Analysis: A strategy that promotes achievement according to Cole (1995) is integrating mathematics with other content areas. Students who have experiences that link mathematics to other subject areas are able to apply previously acquired knowledge to new situations (Cole, 1995). Projects that focus on real-life issues make mathematics more relevant to students. I believe this project did just that. The students achieved more through application and they saw a connection with logarithms and real-life. This project was successful because students accurately applied what they learned in class and were able to explain it to their peers. I always tell my students that when you can explain and/or teach a concept to others, you truly understand it. In addition to showing students where logarithms are used in real life, this assignment proved to be authentic and effective because it gave the students an audience to present to and gave them the opportunity to interact with others while developing the manual. When students know that their work will be put on display for an audience, they take more pride in their work. This student example shows how students made their manual appealing for their audience (their peers), gave reasoning for manipulating the equation using logarithms, and accurately explained the steps in doing so.
Reflection: In the future, I will incorporate this project into my Algebra II Logarithm Unit again. The students developed some very creative and interesting manuals. It wasn’t until the project that I was asked some of the deeper questions about logarithms from my students. They seemed more engaged and more excited. Whenever I can avoid the question “When is this ever used in real-life”, I will. This was an instance where the project answered that question for me.
A change that I will make in the future for this project, however, is developing a more detailed rubric for the students to work from. The rubric will have the categories of “Appeal”, “Reasoning”, and “Accuracy”. Each category will have a description of what exactly will earn them a specific score. This will leave no questions about what I expect in the final product. Each year I do this, I hope to improve the implementation of this project.

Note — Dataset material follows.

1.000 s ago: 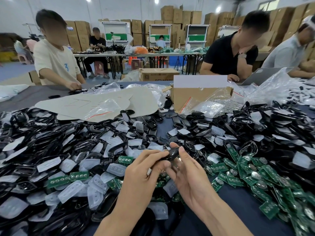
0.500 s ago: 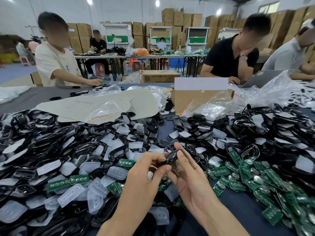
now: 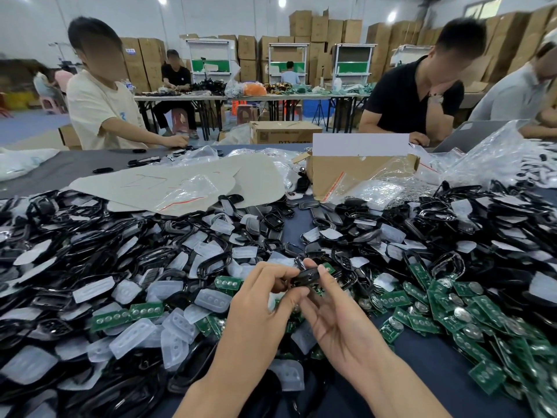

Description: As a high school mathematics teacher, it is critical that I understand the math the students see prior to arriving to my class and how the math I am teaching them will prepare them for the math they will see after leaving my class. That is why I apply the Curriculum Principle listed in the National Council of Teachers of Mathematics (NCTM) book Principles and Standards for School Mathematics. The Curriculum Principle states that “a curriculum is more than a collection of activities: it must be coherent, focused on important mathematics, and well articulated across the grades” (NCTM, 2000, p. 14). When a curriculum is coherent, it effectively organizes and integrates important mathematical ideas so that students can see how ideas build on, or connect with, other ideas, and in result, enables them to develop new understandings and skills (NCTM, 2000). In addition to having organized curriculum, I strive to link my content to other disciplines. The following scenario describes how I link Logarithms in Algebra II to a lesson students are learning in Astronomy through a project.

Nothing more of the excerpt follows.